The long-term care industry expects demand for direct care workers to burgeon with an influx of aging baby boomers needing professional care. The Census Bureau has projected the number of people 65 and older would grow from 63 million this year to 82 million in 2050.
In an email, Vianca Rodriguez Feliciano, a spokesperson for the Department of Health and Human Services, said the agency “is committed to supporting a strong, stable long-term care workforce” and “continues to work with states and providers to ensure quality care for older adults and individuals with disabilities.” In a separate email, Tricia McLaughlin, a Department of Homeland Security spokesperson, said foreigners wanting to work as caregivers “need to do that by coming here the legal way” but did not address the effect on the long-term care workforce of deportations of classes of authorized immigrants.
Goodwin Living, a faith-based nonprofit, runs three retirement communities in northern Virginia for people who live independently, need a little assistance each day, have memory issues, or require the availability of around-the-clock nurses. It also operates a retirement community in Washington, D.C. Medicare rates Goodwin House Alexandria as one of the best-staffed nursing homes in the country. Forty percent of the organization’s 1,450 employees are foreign-born and are either seeking citizenship or are already naturalized, according to Lindsay Hutter, a Goodwin spokesperson.

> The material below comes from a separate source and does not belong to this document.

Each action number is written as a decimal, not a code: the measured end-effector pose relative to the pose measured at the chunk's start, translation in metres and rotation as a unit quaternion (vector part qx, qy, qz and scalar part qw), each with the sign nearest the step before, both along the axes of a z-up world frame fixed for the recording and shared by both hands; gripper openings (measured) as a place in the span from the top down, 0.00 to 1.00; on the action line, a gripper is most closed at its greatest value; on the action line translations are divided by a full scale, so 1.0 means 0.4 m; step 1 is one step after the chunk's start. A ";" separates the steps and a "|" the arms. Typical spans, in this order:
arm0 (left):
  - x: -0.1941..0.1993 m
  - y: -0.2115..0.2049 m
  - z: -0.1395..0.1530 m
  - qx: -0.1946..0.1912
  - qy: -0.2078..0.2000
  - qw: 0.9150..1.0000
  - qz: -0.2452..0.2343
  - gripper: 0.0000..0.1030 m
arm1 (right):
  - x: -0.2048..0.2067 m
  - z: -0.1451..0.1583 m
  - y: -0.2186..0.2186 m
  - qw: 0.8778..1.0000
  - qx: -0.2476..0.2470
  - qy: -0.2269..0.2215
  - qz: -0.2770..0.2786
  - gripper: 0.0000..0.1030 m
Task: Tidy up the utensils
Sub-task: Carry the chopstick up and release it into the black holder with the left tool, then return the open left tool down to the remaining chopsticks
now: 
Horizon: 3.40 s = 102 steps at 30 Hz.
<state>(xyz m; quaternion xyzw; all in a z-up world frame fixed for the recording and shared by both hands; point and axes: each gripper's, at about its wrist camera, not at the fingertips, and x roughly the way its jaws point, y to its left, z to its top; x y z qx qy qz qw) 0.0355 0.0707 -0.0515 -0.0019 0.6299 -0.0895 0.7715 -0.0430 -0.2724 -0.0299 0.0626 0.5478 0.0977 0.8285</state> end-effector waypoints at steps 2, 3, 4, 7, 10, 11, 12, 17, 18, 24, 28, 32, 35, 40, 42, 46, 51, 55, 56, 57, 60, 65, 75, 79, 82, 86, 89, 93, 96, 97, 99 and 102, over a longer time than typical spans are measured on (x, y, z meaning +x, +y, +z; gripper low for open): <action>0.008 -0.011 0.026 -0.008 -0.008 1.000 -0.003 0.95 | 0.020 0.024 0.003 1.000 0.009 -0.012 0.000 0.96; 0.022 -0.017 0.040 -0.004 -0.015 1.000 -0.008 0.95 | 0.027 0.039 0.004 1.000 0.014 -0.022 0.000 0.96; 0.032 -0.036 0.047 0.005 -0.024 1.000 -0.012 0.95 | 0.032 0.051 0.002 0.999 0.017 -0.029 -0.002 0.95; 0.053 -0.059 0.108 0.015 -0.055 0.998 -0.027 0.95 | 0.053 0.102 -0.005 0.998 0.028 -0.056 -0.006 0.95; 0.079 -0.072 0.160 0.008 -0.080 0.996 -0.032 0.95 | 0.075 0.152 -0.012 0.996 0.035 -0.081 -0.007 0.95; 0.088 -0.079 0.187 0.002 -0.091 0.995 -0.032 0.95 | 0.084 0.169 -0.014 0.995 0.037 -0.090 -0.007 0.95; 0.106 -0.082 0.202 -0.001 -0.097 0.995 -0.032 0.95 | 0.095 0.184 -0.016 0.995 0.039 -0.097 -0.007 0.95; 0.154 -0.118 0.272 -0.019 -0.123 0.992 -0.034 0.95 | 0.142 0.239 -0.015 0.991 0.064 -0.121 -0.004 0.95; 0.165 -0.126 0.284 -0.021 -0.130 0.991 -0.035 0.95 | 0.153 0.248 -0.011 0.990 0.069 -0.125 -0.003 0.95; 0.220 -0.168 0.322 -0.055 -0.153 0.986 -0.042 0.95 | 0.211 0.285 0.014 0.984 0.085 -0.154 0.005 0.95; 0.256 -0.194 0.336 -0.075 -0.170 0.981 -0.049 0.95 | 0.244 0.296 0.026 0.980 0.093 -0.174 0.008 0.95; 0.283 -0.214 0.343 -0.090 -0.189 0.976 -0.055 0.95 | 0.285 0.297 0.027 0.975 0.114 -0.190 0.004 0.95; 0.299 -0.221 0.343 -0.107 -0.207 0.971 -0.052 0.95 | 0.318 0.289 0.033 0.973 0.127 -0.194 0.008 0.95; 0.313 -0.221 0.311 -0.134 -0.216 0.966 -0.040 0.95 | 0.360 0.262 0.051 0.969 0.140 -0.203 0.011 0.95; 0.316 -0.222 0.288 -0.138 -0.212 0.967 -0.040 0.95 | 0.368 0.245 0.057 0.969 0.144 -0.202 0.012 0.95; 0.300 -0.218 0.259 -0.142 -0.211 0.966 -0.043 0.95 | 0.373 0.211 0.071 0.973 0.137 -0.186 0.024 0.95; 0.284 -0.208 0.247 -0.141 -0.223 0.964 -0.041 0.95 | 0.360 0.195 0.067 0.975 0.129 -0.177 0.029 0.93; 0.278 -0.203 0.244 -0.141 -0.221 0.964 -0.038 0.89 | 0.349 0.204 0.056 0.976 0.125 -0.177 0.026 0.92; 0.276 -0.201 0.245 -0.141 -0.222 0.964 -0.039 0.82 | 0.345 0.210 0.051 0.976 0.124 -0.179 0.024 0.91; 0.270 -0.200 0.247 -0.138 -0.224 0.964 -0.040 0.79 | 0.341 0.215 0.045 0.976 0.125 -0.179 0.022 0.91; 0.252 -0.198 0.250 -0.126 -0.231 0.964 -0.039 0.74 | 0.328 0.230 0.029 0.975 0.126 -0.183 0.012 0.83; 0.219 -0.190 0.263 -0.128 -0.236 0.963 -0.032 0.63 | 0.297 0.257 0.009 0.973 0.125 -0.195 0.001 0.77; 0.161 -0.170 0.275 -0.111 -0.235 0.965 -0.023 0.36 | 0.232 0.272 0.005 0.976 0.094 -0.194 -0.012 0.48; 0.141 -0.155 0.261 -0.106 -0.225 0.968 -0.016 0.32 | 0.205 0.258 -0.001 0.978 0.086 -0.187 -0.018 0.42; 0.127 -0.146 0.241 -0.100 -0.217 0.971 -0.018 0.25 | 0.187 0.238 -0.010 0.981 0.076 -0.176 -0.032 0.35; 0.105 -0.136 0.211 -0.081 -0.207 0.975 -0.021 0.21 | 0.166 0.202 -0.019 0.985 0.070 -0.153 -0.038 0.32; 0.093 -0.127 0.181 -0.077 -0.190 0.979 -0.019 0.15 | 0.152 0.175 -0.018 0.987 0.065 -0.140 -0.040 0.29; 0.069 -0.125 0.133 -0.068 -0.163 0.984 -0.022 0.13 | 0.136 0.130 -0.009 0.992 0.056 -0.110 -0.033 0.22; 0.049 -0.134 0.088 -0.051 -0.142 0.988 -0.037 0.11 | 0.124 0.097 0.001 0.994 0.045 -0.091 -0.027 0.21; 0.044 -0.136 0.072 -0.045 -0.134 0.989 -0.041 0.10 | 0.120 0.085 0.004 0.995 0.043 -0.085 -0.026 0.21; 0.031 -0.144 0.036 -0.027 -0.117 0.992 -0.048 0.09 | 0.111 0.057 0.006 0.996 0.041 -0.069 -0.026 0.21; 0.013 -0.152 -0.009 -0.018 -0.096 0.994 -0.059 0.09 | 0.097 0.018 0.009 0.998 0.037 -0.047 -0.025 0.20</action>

“As an employer, we see they stay on with us, they have longer tenure, they are more committed to the organization,” said Rob Liebreich, Goodwin’s president and CEO.
Jackline Conteh spent much of her youth shuttling between Sierra Leone, Liberia, and Ghana to avoid wars and tribal conflicts. Her mother was killed by a stray bullet in her home country of Liberia, Conteh said. “She was sitting outside,” Conteh, 56, recalled in an interview.
Conteh was working as a nurse in a hospital in Sierra Leone in 2009 when she learned of a lottery for visas to come to the United States. She won, though she couldn’t afford to bring her husband and two children along at the time. After she got a nursing assistant certification, Goodwin hired her in 2012.
Conteh said taking care of elders is embedded in the culture of African families. When she was 9, she helped feed and dress her grandmother, a job that rotated among her and her sisters. She washed her father when he was dying of prostate cancer. Her husband joined her in the United States in 2017; she cares for him because he has heart failure.
“Nearly every one of us from Africa, we know how to care for older adults,” she said.
Her daughter is now in the United States, while her son is still in Africa. Conteh said she sends money to him, her mother-in-law, and one of her sisters.
In the nursing home where Goodness and 89 other residents live, Conteh helps with daily tasks like dressing and eating, checks residents’ skin for signs of swelling or sores, and tries to help them avoid falling or getting disoriented. Of 102 employees in the building, broken up into eight residential wings called “small houses” and a wing for memory care, at least 72 were born abroad, Hutter said.
Donald Goodness grew up in Rochester, New York, and spent 25 years as rector of The Church of the Ascension in New York City, retiring in 1997. He and his late wife moved to Alexandria to be closer to their daughter, and in 2011 they moved into independent living at the Goodwin House. In 2023 he moved into one of the skilled nursing small houses, where Conteh started caring for him.
“I have a bad leg and I can’t stand on it very much, or I’d fall over,” he said. “She’s in there at 7:30 in the morning, and she helps me bathe.” Goodness said Conteh is exacting about cleanliness and will tell the housekeepers if his room is not kept properly.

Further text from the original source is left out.